* _WORK INSTRUCTIONS_
Tally the lines below containing the word "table" and give that total alone.

☆ ☆ ☆ ☆

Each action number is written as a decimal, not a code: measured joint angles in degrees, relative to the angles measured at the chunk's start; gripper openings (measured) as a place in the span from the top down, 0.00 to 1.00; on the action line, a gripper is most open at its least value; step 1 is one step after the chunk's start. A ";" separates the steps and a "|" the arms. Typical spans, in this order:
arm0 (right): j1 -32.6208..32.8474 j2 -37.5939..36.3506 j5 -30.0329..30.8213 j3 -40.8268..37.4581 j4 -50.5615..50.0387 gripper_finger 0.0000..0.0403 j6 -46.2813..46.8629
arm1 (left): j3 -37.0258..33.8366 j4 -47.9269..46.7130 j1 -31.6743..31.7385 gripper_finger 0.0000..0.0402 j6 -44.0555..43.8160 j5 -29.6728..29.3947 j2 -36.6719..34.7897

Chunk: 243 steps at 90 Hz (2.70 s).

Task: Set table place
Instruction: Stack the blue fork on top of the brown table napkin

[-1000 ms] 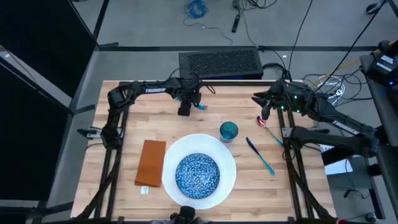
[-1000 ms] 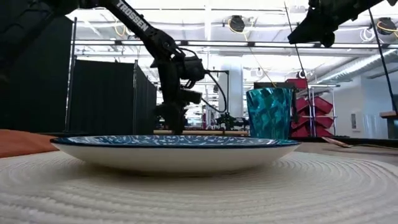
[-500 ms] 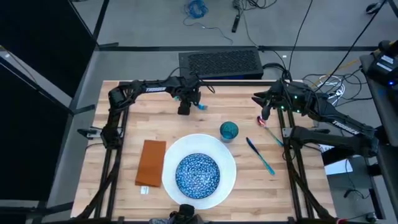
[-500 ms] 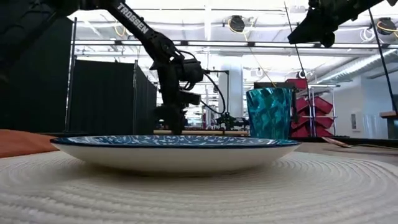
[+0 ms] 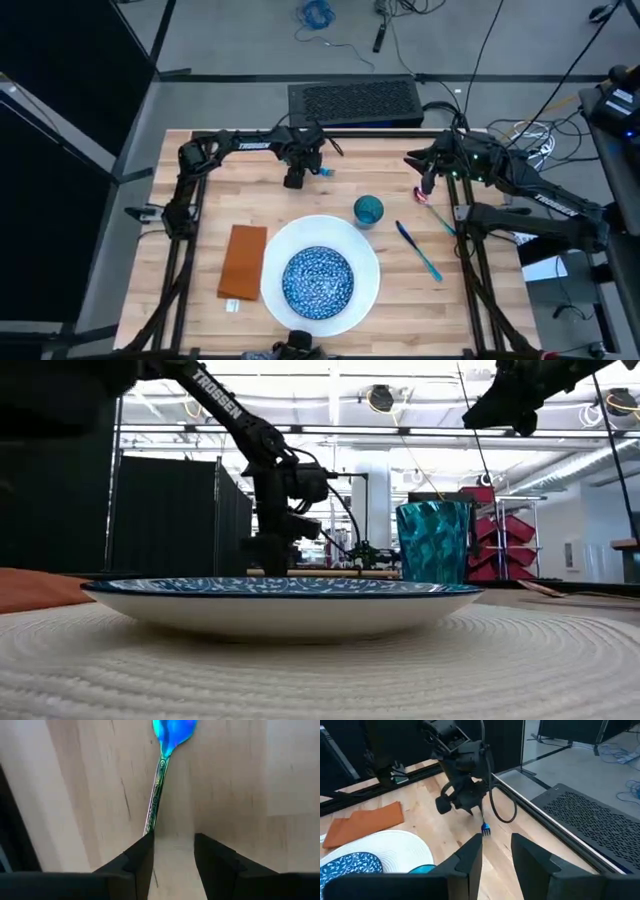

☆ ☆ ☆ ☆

* _FINISHED EXERCISE_
2